The choice of the function that represents the input flow of the vital dynamics can result in the existence of the equilibrium point that represents the population extinction (\(P_{ext}\)). If this point exists, we propose the Theorems 3 and 5, which analyze the stability of the equilibrium point \(P_{ext}\) of the models givens in (1) and (29).

We consider a particular model of the SEIRS model, which the total population is constant, and we can infer that the local stability of the disease free equilibrium ensures that endemic equilibrium is biologically unviable. Moreover, validation of the condition necessary for endemic equilibrium to be locally stable generates instability of disease free equilibrium point.

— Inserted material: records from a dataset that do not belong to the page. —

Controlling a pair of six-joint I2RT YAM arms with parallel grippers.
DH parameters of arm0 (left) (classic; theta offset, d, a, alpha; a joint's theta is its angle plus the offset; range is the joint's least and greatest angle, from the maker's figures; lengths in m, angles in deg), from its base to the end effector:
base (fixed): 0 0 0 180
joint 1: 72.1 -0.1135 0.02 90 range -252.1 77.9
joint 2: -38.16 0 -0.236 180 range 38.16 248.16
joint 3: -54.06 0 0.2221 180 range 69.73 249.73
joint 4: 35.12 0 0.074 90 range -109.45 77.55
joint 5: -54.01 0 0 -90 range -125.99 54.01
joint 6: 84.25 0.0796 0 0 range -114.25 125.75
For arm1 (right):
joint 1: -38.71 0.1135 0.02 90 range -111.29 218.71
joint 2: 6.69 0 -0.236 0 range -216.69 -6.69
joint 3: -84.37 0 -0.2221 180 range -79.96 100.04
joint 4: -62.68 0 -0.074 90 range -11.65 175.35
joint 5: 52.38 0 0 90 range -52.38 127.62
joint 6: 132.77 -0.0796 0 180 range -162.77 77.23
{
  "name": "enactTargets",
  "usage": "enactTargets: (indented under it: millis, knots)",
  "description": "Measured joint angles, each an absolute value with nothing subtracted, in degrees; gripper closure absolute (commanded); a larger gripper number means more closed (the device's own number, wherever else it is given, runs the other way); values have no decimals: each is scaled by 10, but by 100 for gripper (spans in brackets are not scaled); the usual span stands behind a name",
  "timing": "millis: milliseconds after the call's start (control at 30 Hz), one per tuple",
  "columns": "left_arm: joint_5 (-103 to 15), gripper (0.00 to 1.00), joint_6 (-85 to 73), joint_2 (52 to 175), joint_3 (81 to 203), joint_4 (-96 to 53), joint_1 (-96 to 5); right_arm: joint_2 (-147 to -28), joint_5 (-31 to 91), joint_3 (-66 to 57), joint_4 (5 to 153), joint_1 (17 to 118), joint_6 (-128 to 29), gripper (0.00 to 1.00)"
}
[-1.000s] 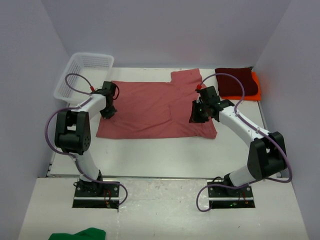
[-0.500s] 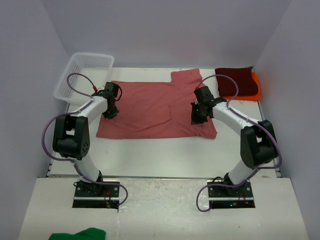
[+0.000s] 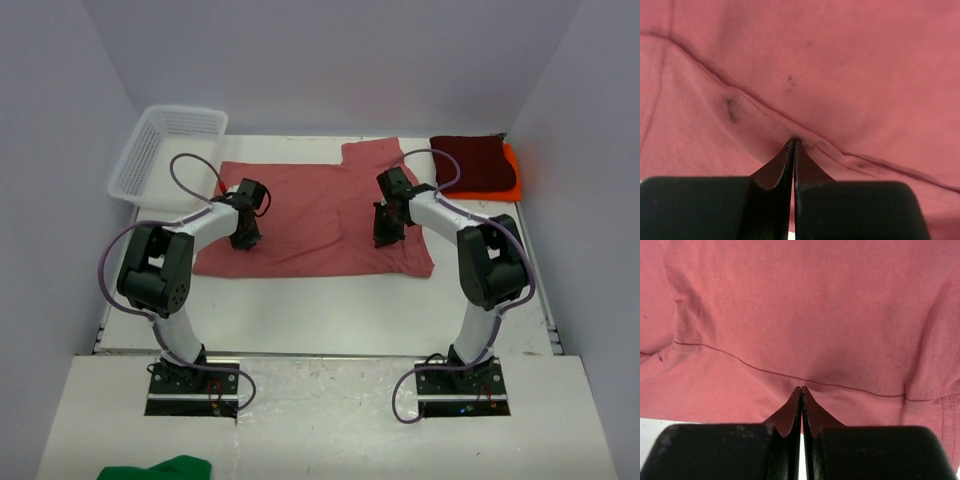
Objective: Fold and stack the t-shirts
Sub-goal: Grap the side of the flattened tshirt furthest away from the robot with both arms
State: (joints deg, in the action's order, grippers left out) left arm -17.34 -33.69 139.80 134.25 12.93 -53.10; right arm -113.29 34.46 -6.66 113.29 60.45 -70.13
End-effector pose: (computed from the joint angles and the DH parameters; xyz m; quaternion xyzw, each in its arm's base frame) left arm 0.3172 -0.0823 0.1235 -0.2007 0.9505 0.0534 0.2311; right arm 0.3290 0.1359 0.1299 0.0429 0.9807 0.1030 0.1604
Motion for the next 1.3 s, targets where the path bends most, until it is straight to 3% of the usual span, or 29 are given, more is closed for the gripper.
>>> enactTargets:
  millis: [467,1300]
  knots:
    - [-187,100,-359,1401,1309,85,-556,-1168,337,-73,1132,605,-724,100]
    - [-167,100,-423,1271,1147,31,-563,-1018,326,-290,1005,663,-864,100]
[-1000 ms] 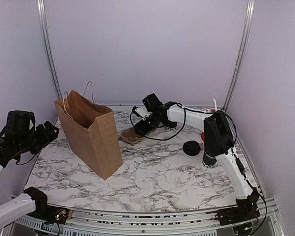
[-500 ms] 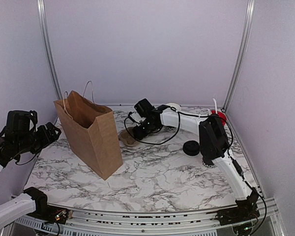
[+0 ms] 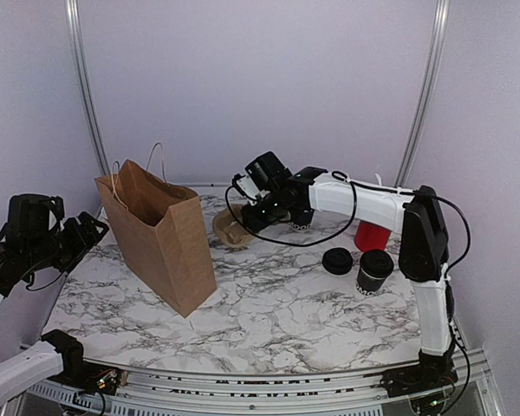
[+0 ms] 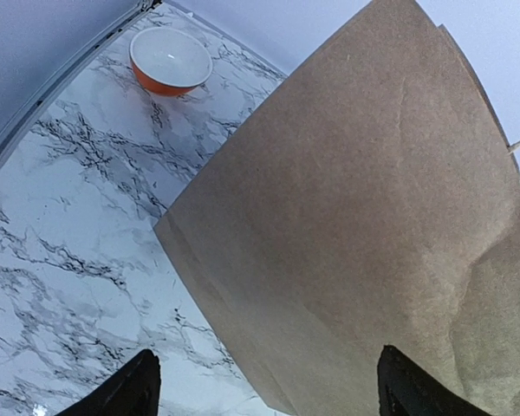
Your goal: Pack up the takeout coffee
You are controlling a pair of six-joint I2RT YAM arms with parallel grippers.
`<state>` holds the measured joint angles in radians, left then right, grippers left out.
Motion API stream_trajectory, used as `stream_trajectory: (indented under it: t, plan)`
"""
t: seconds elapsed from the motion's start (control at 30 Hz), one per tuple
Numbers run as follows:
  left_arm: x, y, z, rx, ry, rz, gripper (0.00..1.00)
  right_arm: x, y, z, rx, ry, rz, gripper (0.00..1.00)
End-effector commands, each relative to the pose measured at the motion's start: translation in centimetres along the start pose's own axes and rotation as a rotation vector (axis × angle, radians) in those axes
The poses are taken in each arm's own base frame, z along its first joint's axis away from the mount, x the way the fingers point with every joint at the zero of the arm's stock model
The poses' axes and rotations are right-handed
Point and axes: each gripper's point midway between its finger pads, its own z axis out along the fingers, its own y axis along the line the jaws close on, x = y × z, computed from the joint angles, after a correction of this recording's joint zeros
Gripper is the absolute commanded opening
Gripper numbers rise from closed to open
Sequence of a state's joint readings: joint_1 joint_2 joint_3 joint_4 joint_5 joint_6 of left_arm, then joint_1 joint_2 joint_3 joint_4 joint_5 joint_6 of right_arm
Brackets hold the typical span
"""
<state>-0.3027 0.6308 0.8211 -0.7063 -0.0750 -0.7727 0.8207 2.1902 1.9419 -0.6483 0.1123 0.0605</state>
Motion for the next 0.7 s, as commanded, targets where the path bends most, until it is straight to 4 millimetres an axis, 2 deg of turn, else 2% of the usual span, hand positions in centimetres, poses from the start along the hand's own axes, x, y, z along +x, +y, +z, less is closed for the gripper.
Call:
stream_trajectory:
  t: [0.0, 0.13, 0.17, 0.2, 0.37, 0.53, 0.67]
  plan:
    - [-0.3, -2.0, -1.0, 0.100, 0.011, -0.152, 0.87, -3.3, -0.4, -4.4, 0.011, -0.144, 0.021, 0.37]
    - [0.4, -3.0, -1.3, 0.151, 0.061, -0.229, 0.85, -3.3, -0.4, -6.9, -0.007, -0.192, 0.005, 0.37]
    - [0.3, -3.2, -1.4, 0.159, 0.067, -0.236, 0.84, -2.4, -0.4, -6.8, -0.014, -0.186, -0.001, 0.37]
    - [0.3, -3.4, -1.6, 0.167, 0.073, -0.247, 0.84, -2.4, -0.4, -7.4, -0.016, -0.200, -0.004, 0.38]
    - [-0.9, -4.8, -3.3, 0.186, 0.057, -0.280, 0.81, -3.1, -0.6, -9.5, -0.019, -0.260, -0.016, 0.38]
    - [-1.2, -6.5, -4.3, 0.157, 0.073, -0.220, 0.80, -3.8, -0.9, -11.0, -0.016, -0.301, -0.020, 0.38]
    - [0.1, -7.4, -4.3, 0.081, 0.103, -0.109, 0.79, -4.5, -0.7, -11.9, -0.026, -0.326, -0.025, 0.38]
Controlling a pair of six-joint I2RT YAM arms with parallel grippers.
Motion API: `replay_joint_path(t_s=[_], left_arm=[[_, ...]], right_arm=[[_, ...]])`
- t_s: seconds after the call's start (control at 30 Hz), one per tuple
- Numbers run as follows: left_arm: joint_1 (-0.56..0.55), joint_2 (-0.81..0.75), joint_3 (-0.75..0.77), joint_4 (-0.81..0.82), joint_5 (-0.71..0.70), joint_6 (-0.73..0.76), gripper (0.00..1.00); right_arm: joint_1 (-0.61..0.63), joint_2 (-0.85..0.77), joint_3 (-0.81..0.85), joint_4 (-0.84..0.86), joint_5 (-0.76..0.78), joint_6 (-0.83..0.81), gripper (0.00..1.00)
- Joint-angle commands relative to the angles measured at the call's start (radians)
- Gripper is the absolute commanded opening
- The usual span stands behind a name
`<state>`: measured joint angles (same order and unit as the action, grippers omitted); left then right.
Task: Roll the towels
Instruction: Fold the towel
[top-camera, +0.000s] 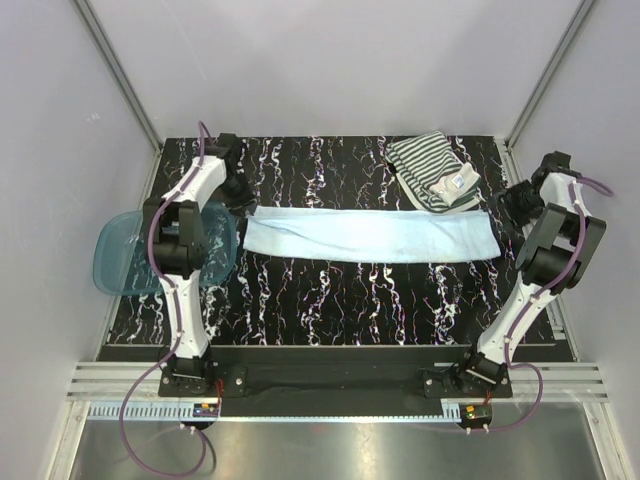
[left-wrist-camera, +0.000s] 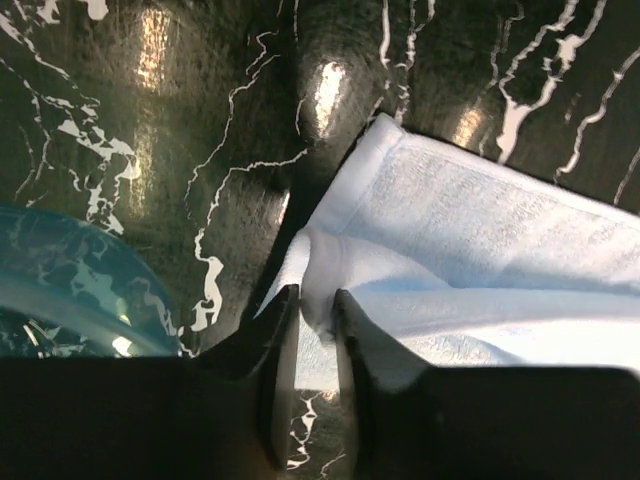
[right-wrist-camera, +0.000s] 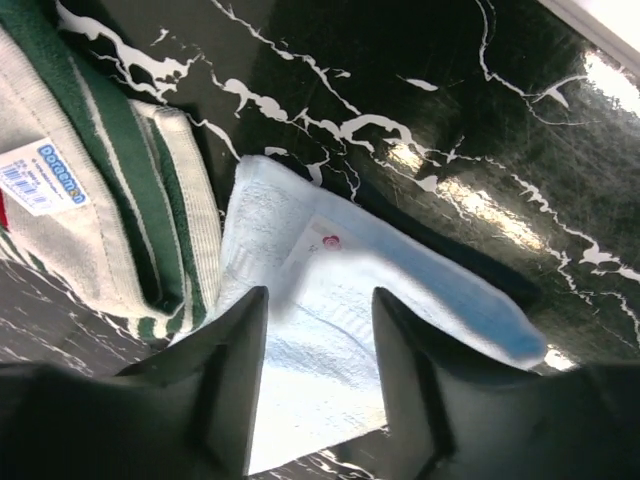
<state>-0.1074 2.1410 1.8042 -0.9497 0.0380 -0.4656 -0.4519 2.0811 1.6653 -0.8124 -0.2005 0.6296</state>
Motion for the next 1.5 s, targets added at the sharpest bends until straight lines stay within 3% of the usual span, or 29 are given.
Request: replay_joint_path(t_s=[0.0,0.13,0.2,0.5,0.53,0.7,0.8,1.0,1.13,1.47], left_arm=[[0.012,0.026,0.046,-0.017,-0.013,0.005,0.34],[0.012,-0.003,0.023,-0.004,-0.032,-0.008,0.46],[0.012,-0.041,0.009,0.008,-0.035,-0.014,0.59],[0.012,-0.181,0.043,0.039,-0.069,0.019,0.83],[0.012,-0.193,0.052,0.037,-0.07,0.025,0.93],[0.012,-0.239,0.061,0.015,-0.056,0.059,0.95],[0.012,-0.338,-0.035,0.067,-0.044,0.051,0.95],[0.006,-0.562,-0.325,0.232,0.046,0.042,0.95],[0.005,-0.615,-0.408,0.276,0.053,0.053,0.94],[0.002,-0.596,-0.437,0.307,0.099,0.044,0.91]], right_arm=[[-0.002,-0.004,-0.001,0.009,0.027,0.002,0.79],[-0.002,-0.027,-0.007,0.012,0.033,-0.005,1.0],[-0.002,-0.041,-0.003,0.006,0.039,-0.01,1.0],[-0.002,-0.26,-0.091,-0.011,0.147,-0.039,1.0],[-0.002,-0.309,-0.137,-0.005,0.167,-0.042,1.0],[-0.008,-0.444,-0.3,0.021,0.194,-0.067,1.0],[-0.054,-0.48,-0.427,0.08,0.095,-0.041,0.98],[-0.087,-0.464,-0.548,0.117,0.016,-0.053,0.78],[-0.091,-0.452,-0.57,0.168,0.016,-0.044,0.72],[-0.091,-0.323,-0.498,0.22,0.053,-0.022,0.65]])
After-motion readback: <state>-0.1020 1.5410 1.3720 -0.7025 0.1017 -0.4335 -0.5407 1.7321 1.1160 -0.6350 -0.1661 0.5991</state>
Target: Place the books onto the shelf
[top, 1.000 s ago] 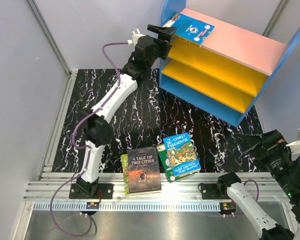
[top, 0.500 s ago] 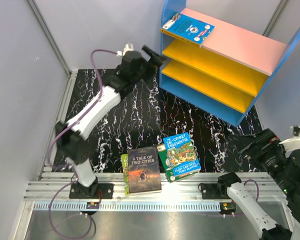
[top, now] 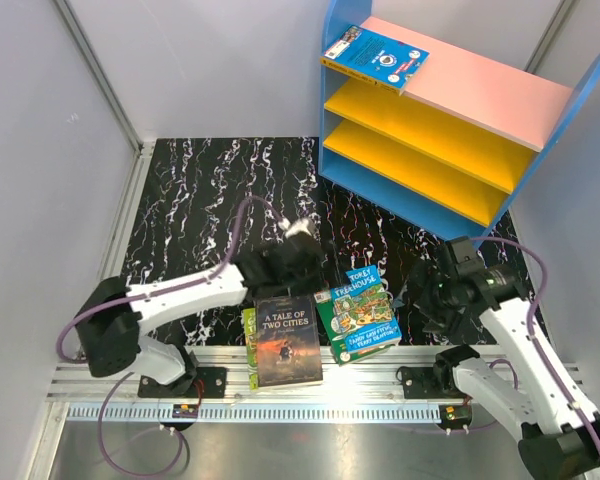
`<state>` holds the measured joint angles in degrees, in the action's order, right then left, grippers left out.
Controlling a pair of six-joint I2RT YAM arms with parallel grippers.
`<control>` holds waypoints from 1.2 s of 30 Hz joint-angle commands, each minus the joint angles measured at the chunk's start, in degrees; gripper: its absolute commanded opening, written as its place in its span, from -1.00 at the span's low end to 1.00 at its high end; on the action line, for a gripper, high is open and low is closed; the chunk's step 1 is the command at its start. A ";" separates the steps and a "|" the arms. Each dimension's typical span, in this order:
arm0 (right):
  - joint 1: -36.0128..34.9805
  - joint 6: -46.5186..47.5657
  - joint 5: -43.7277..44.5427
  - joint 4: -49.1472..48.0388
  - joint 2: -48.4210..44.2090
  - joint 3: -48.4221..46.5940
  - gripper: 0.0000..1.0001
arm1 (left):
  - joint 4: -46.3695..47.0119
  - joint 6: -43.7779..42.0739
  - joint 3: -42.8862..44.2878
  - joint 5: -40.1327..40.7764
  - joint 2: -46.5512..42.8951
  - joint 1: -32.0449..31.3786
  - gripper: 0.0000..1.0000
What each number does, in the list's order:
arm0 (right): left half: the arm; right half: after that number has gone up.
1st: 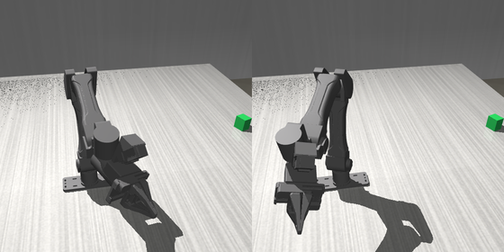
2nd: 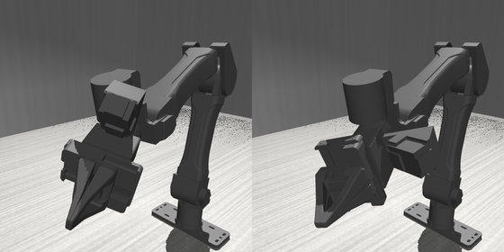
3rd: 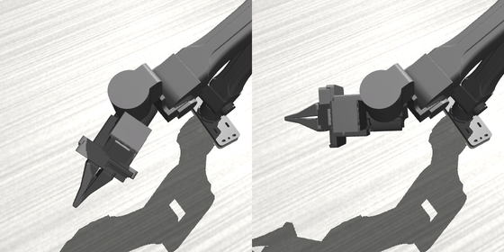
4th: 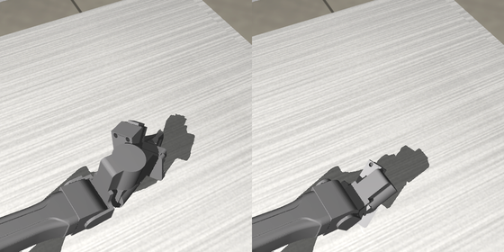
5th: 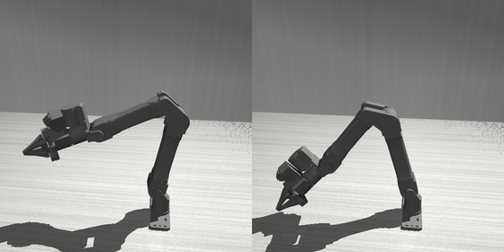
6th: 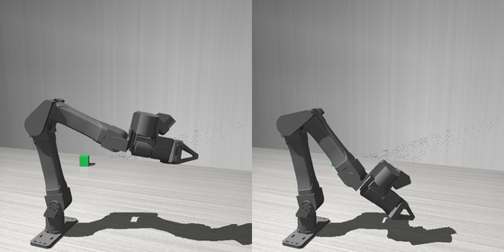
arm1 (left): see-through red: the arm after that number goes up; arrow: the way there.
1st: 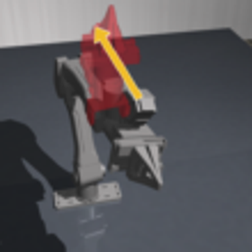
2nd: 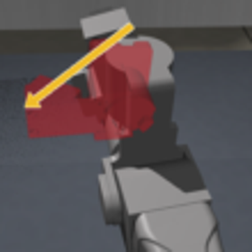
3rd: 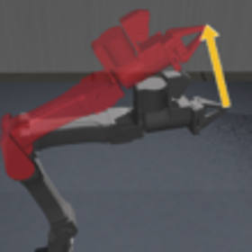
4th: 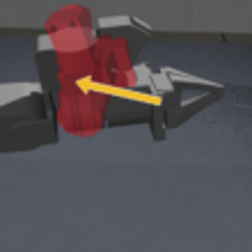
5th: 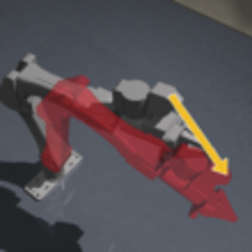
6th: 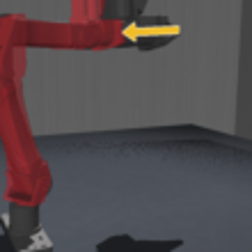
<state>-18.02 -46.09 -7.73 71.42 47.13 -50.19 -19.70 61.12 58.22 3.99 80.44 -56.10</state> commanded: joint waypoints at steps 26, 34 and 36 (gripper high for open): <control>-0.35 -5.50 -10.46 -41.27 19.85 24.97 0.84 | 22.33 18.15 -9.26 -8.91 19.48 -11.23 0.97; -0.26 -6.39 -12.84 -34.69 11.59 24.36 -0.13 | 22.78 18.68 -5.67 -9.44 21.59 -11.32 0.97; -0.35 -6.12 -12.06 -31.28 8.86 22.78 -0.35 | 22.61 18.68 -4.78 -9.44 22.21 -11.40 0.98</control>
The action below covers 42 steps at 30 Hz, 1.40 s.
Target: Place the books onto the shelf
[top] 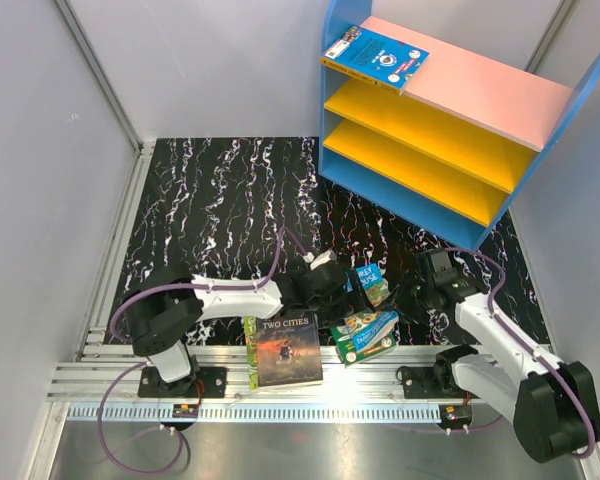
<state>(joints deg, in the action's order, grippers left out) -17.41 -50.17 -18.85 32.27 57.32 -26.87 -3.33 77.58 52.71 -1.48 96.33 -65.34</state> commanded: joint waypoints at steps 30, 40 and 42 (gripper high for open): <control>-0.96 -6.94 -12.43 17.57 -12.49 -14.08 -1.00 | 16.34 19.54 -7.01 9.47 -8.71 -2.07 0.06; -0.96 -10.21 -16.04 15.02 -13.81 -12.51 -1.00 | 14.58 20.85 -7.26 11.58 -11.60 -1.98 -0.28; -0.87 -11.43 -17.44 14.05 -14.25 -11.37 -1.00 | 15.72 21.56 -8.32 12.55 -12.48 -1.72 -0.26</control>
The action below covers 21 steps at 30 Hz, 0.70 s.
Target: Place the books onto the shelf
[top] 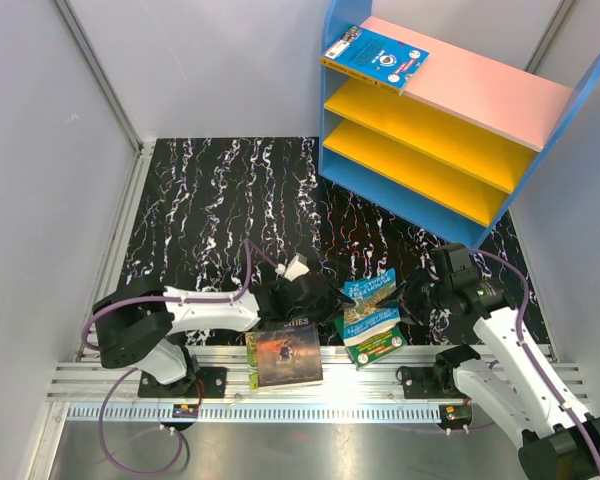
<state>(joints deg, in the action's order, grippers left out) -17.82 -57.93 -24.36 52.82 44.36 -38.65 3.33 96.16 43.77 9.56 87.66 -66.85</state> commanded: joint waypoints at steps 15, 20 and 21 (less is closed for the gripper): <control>-0.54 -12.47 -17.12 -16.69 -9.55 6.22 -1.00 | 15.30 4.12 -0.44 -2.18 -6.35 1.37 -0.30; -0.54 -11.86 -17.74 -15.82 -10.08 6.05 -1.00 | 9.79 2.02 0.35 -2.18 -8.99 3.74 -1.00; -0.54 -11.24 -17.65 -15.03 -9.82 5.35 -1.00 | 6.54 0.10 1.92 -2.53 -9.60 4.61 -1.00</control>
<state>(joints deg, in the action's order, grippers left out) -17.61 -70.28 -33.32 42.00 34.96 -31.14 7.92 97.86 42.13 9.06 81.36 -63.61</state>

Finally, we calculated the basic reproduction number of the disease, and found an algebraic relationship between the term independent of the characteristic polynomial of the matrix A given in (4) and \(\mathcal {R}_0\) (Theorem 4). Thus, we correlate our results (Theorem 2 and Corollaries 4, 5 and 6), with the Theorem presenting van den Driessche and Watmough (2002).